Auch hinsichtlich der Gegenstände, die nicht der Beklagten, sondern Eigentum der Schwiegermutter der Beklagten sein sollen, wie die Beklagte behauptet, kann die Beklagte kein Zurückbehaltungsrecht geltend machen. Es würde den schutzwürdigen Belangen des Pfandgläubigers zuwider laufen, wenn dieser zunächst klären müsste, ob der Verpfänder dem Eigentümer gegenüber im Zeitpunkt der Rückgabe der Pfandsache noch zum Besitz an diesen berechtigt ist.
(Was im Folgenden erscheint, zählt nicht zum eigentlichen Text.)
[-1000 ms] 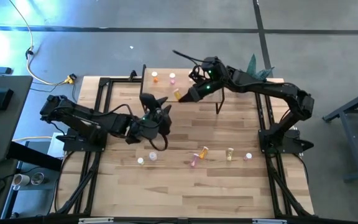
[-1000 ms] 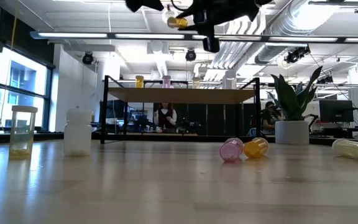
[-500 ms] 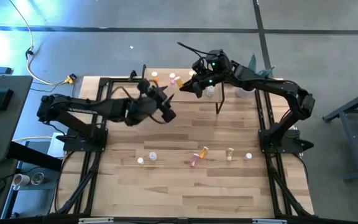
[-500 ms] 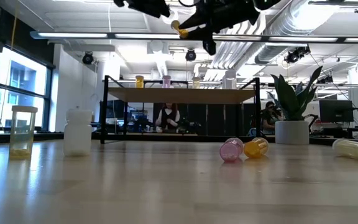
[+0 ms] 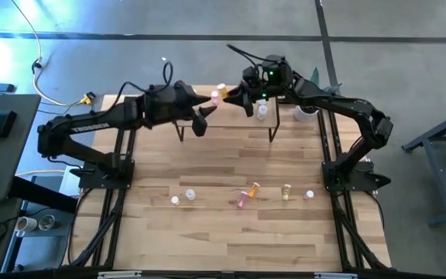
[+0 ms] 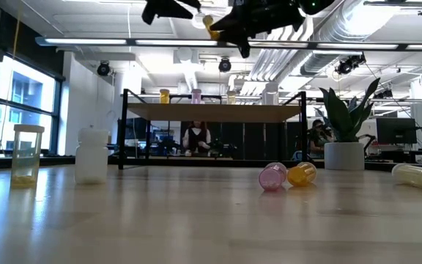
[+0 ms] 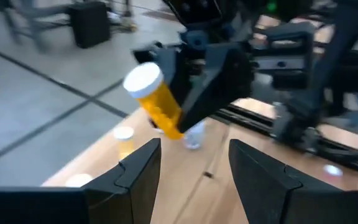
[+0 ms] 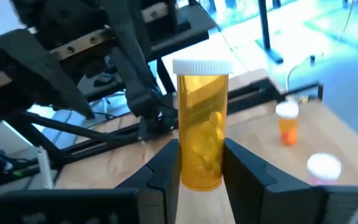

Der Pfandgläubiger darf die Klärung der Rechtsbeziehung zwischen dem Verpfänder und dem Dritten den Verpfänder überlassen. Hierdurch wird der Eigentümer in vorliegendem Fall die Schwiegermutter der Beklagten nicht rechtlos gestellt, da er sich mit seinem Herausgabebegehren direkt an den Verpfänder, in diesem Fall den Vermieter, wenden kann.

Die Kostenentscheidung beruht auf § 91 ZPO.

Die Entscheidung hinsichtlich der vorläufigen Vollstreckbarkeit beruht auf § 709 ZPO.